■ INSTRUCTIONS FOR THE TASK ■
Please give back word for word the lines of the material below between the line containing "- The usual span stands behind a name" and the line containing "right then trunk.", inclusive.

■ DATASET SECTION ■
........

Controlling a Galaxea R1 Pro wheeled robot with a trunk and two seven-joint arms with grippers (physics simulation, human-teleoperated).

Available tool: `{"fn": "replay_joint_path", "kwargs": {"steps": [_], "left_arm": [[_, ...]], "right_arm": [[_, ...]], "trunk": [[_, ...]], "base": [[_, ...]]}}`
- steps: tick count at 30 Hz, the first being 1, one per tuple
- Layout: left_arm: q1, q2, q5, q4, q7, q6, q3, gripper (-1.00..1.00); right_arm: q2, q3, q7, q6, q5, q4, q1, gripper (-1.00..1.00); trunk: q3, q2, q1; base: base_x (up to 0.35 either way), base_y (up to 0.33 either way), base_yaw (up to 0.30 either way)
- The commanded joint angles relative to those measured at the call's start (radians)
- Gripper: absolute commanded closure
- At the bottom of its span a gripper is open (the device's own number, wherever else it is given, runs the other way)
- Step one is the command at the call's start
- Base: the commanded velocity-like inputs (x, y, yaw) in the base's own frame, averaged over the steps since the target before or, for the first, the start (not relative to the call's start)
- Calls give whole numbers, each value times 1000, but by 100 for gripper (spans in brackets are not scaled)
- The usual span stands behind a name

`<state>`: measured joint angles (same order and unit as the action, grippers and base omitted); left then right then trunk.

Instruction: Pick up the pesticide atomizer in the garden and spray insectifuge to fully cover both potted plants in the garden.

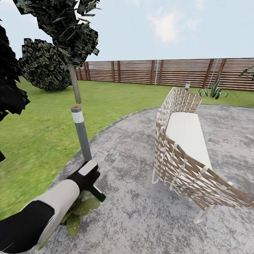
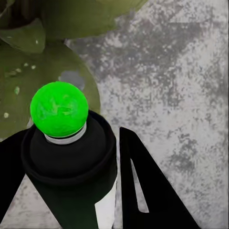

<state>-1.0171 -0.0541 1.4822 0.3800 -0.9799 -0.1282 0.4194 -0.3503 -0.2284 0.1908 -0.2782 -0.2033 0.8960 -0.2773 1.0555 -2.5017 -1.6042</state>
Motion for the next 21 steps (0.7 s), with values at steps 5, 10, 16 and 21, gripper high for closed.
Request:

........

■ EXPECTED OUTPUT ■
- The usual span stands behind a name

`<state>`: measured joint angles (same order and unit as the action, grippers and base omitted); left then right then trunk.

That concludes the answer to this exercise.